* TASK ITEM: Could you repeat the listing below exactly while leaving its pictures behind?

* DATA EXCERPT:
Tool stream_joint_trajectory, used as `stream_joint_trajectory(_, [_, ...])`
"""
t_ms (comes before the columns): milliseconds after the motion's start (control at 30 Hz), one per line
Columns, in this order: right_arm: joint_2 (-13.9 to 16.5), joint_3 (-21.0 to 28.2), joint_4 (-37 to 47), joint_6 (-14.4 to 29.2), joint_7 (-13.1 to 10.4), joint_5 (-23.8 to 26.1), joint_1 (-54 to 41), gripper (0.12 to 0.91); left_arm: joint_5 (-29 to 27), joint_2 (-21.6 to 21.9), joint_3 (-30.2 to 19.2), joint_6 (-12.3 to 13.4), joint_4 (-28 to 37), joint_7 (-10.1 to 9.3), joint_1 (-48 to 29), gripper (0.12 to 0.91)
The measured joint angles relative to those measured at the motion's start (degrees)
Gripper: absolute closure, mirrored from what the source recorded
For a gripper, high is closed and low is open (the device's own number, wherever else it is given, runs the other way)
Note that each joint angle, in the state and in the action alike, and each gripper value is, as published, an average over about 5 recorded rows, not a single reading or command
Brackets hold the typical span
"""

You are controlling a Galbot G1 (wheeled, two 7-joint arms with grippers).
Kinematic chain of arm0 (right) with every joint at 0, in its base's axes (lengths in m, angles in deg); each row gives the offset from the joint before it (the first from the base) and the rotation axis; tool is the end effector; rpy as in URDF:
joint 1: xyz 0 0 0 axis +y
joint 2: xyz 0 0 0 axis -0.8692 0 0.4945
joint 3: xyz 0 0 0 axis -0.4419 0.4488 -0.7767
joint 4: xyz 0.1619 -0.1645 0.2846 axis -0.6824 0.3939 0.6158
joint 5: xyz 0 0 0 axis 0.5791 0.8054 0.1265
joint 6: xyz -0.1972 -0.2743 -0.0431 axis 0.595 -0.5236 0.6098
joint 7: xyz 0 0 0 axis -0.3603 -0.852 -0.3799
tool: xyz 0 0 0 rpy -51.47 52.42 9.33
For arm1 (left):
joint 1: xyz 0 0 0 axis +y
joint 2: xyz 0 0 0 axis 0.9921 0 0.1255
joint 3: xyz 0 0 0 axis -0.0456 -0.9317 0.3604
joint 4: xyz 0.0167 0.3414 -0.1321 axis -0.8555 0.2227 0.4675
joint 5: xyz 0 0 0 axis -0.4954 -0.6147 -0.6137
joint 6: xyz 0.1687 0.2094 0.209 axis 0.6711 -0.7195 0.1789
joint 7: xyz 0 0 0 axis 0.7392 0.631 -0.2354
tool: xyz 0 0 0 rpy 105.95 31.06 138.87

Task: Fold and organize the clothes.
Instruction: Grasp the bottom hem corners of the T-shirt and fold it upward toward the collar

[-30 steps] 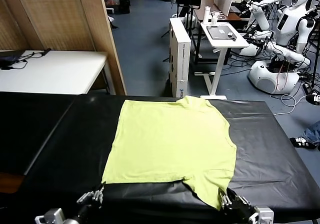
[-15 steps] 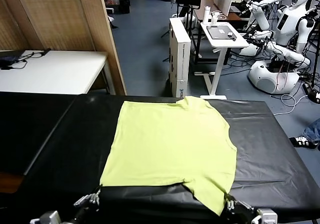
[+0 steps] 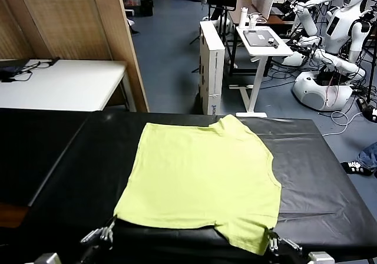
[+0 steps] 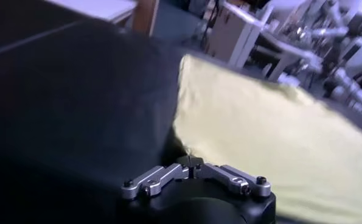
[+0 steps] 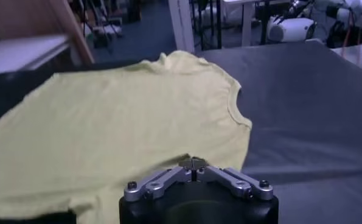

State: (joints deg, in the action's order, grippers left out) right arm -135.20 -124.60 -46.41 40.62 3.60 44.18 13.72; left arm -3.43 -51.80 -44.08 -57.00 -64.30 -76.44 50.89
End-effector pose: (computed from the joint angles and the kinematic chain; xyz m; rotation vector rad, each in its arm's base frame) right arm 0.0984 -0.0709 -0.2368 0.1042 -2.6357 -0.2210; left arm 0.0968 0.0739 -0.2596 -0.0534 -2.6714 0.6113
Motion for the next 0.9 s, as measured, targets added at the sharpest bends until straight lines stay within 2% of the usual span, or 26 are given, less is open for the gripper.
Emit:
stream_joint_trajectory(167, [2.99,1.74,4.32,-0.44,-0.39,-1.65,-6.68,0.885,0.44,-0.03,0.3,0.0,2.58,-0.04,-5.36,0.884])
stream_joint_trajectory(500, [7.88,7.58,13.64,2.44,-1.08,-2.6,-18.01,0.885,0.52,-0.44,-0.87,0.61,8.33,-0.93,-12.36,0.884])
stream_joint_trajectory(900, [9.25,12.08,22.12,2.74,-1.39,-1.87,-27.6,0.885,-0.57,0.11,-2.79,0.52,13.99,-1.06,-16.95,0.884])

* ANSWER SECTION:
Tool stream_joint_trajectory, used as `stream_joint_trajectory(_, [_, ...])`
"""
t_ms (comes before the columns): milliseconds after the motion's start (control at 30 Hz), one per line
Columns, in this order: right_arm: joint_2 (-13.9 to 16.5), joint_3 (-21.0 to 28.2), joint_4 (-37 to 47), joint_6 (-14.4 to 29.2), joint_7 (-13.1 to 10.4), joint_5 (-23.8 to 26.1), joint_1 (-54 to 41), gripper (0.12 to 0.91); left_arm: joint_5 (-29 to 27), joint_2 (-21.6 to 21.9), joint_3 (-30.2 to 19.2), joint_6 (-12.3 to 13.4), joint_4 (-28 to 37), joint_7 (-10.1 to 9.3), joint_1 (-48 to 29), gripper (0.12 to 0.91)
The measured joint angles relative to those measured at the motion's start (degrees)
Gripper: absolute closure, mirrored from what the source recorded
For a gripper, high is closed and low is open (the device's own number, wherever else it is given, runs the other way)
Note that each joint angle, in the state and in the action alike, and each gripper value is, as published, an average over about 5 recorded rows, not a single reading or command
Brackets hold the typical span
"""

You are controlling a Galbot G1 (wheeled, two 7-joint arms with grippers).
Kinematic chain of arm0 (right) with every joint at 0, in its base's axes (lengths in m, angles in deg); each row gives the offset from the joint before it (the first from the base) and the rotation axis; tool is the end effector; rpy as in URDF:
joint 1: xyz 0 0 0 axis +y
joint 2: xyz 0 0 0 axis -0.8692 0 0.4945
joint 3: xyz 0 0 0 axis -0.4419 0.4488 -0.7767
joint 4: xyz 0.1619 -0.1645 0.2846 axis -0.6824 0.3939 0.6158
joint 5: xyz 0 0 0 axis 0.5791 0.8054 0.1265
joint 6: xyz -0.1972 -0.2743 -0.0431 axis 0.595 -0.5236 0.6098
joint 7: xyz 0 0 0 axis -0.3603 -0.852 -0.3799
tool: xyz 0 0 0 rpy -51.47 52.42 9.33
For arm1 (left):
joint 1: xyz 0 0 0 axis +y
joint 2: xyz 0 0 0 axis 0.9921 0 0.1255
joint 3: xyz 0 0 0 axis -0.0456 -0.9317 0.3604
joint 4: xyz 0.0167 0.3414 -0.1321 axis -0.8555 0.2227 0.4675
joint 5: xyz 0 0 0 axis -0.4954 -0.6147 -0.6137
joint 6: xyz 0.1687 0.2094 0.209 axis 0.6711 -0.7195 0.1789
joint 7: xyz 0 0 0 axis 0.7392 0.631 -0.2354
tool: xyz 0 0 0 rpy 105.95 31.06 138.87

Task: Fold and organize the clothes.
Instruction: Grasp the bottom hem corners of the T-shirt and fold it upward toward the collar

[-30 steps] 
[-15 steps] 
[+0 steps] 
[+0 steps] 
[+0 steps] 

State: (joints deg, in the action's order, grippers left out) right arm -135.20 -124.60 -46.41 40.62 3.60 44.18 13.72; left arm -3.43 -51.80 -44.08 -57.00 -64.30 -76.44 50.89
End-effector pose: (computed from the joint angles and the kinematic chain; xyz m; rotation vector rad, each in its arm's base frame) right arm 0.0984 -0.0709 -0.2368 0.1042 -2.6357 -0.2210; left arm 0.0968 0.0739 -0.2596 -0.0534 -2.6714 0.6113
Motion for the next 0.9 s, as measured, targets added at the sharpest bends until straight lines stay within 2% of the usual span, or 26 are given, less is open for the gripper.
Emit:
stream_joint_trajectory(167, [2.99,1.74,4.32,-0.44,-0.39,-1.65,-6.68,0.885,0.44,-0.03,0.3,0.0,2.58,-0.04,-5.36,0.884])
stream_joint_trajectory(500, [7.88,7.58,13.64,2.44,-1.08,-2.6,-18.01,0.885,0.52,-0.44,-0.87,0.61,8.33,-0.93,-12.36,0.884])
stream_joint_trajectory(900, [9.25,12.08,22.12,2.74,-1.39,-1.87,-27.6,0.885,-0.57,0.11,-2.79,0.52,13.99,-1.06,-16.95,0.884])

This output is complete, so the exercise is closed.